No caso de 1945, dois judeus húngaros voltam a seu vilarejo, para a paranoia dos habitantes: eles estariam atrás de uma recompensa? Buscariam reclamar o direito às casas, tomadas por outras pessoas? Visariam disputar espaço no comércio? Os dois judeus silenciosos, “iguais a todos os outros, com chapéu e barba”, como descreve um personagem, são cobertos de um peso simbólico difícil para o povo local assimilar.
O drama dirigido por Ferenc Török constitui uma espécie de mea culpa húngaro em relação à perseguição nazista. Alguns personagens reagem com medo, outros partem para o ataque, mas o protagonista, sem surpresa, é um vilão caricatural: Szentes István (Péter Rudolf), funcionário da cidade. Este homem é apresentado pela primeira vez enquanto faz a barba com uma gilete e admira o sangue escorrer de uma ferida - típica descrição de personagens maus - para depois ser visto em cenas de manipulação, violência ou ainda malignamente fumando seu charuto com as sobrancelhas arqueadas, admirando o horizonte com uma luz contrastada delineando o seu rosto - mais um clichê da imagem de vilões.

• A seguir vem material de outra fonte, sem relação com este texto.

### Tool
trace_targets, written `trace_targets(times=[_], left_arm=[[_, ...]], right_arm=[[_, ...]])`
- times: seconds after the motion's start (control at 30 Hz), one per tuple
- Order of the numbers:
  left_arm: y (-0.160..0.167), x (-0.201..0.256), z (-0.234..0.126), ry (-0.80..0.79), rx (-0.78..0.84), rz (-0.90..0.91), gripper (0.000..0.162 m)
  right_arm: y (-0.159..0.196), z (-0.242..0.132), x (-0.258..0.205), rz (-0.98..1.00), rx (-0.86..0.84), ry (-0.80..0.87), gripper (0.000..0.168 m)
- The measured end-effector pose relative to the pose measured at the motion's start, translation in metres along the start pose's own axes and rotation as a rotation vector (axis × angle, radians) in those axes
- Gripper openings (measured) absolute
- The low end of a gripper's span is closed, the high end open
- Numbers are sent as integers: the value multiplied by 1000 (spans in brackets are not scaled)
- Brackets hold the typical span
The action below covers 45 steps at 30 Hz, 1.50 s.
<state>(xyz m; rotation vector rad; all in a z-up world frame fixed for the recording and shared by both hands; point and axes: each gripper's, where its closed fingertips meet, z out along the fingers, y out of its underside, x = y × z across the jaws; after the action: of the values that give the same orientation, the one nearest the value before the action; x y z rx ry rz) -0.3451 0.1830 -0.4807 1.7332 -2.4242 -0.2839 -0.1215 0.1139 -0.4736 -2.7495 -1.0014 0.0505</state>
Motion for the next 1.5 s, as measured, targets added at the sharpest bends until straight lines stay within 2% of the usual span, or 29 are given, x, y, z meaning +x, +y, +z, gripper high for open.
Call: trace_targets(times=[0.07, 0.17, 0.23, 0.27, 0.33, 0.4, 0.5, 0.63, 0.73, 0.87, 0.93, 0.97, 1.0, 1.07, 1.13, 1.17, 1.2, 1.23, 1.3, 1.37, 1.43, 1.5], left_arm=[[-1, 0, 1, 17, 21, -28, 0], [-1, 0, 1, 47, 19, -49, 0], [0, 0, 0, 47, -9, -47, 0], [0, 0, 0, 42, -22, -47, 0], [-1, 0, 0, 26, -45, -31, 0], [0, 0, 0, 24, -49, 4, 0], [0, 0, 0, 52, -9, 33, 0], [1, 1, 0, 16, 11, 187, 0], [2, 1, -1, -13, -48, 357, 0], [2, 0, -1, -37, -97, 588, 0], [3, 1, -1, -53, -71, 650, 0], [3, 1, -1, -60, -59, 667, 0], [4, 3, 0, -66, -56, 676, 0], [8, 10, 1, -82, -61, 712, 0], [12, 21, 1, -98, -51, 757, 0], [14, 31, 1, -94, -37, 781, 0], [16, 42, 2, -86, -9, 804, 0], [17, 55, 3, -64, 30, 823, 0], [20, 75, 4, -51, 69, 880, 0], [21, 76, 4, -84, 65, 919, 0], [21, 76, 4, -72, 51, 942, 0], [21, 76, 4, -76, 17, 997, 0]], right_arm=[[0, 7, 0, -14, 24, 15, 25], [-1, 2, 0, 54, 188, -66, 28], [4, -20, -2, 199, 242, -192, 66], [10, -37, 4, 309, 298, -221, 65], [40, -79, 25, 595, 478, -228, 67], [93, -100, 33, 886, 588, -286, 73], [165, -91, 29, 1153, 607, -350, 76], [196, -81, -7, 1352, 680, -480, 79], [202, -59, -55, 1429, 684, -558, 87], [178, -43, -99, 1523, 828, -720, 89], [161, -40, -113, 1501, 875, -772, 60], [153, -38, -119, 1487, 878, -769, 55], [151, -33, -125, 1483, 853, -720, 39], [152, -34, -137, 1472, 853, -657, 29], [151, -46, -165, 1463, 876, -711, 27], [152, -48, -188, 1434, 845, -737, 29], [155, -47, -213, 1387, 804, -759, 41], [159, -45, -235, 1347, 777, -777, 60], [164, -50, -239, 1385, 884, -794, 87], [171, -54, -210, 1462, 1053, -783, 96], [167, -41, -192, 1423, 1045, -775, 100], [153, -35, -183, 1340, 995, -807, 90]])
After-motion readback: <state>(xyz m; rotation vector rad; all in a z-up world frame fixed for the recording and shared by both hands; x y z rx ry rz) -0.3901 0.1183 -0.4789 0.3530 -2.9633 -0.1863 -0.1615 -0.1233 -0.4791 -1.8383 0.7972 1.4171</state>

István é o alvo desta retratação histórica: ele representa o antissemitismo, o machismo, a família tradicional e as estratégias mafiosas de manutenção de poder. Não por acaso, a chegada dos judeus coincide com o dia do casamento de seu filho com uma bela moça do local, algo programado para corrigir as atitudes permissivas do jovem.
Talvez Török tivesse medo de desculpar os vilões ao torná-los mais complexos, talvez tenha deixado os judeus como figuras quase anônimas para que pudessem representar toda a comunidade judaica europeia. Nesse terreno espinhoso de representações históricas, o diretor aposta no caminho mais fácil e didático. De quebra, evita dar protagonismo às verdadeiras vítimas para privilegiar a possível redenção dos agressores.